------ Data below

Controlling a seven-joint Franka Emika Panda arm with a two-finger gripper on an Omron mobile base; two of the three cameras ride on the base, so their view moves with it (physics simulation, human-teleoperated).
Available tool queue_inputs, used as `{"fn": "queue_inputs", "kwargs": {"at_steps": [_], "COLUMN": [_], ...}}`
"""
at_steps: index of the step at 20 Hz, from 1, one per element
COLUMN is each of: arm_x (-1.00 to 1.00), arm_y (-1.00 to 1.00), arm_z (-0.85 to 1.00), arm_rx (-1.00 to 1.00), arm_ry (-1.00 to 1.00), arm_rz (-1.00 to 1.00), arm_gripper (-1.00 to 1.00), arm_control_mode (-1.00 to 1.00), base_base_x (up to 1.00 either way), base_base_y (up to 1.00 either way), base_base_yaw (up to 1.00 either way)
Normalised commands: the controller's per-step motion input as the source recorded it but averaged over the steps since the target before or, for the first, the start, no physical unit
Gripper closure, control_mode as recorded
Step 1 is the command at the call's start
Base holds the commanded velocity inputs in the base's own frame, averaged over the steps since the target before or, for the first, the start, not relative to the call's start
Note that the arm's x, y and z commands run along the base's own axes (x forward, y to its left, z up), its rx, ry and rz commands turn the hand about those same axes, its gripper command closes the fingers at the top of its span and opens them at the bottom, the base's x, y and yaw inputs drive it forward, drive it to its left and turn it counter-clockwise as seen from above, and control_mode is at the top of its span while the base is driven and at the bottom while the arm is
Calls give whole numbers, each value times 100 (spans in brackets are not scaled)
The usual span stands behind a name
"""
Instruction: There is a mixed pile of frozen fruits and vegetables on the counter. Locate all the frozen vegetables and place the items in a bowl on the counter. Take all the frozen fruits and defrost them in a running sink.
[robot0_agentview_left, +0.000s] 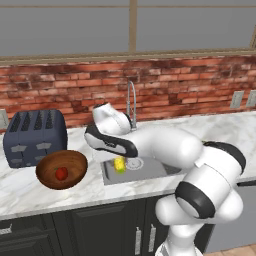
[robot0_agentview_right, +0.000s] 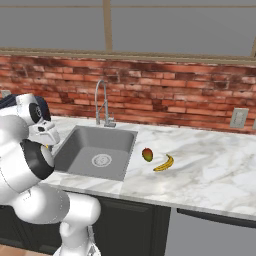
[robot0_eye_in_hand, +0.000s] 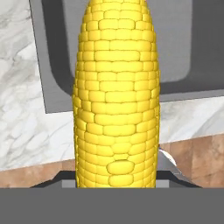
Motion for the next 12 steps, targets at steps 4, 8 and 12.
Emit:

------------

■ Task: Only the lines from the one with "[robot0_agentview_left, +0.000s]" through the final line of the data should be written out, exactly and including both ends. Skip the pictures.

■ Result:
[robot0_agentview_left, +0.000s] 
[robot0_agentview_right, +0.000s] 
[robot0_eye_in_hand, +0.000s] 
Motion for the next 12 steps, targets at steps 4, 8 and 12.
Emit:

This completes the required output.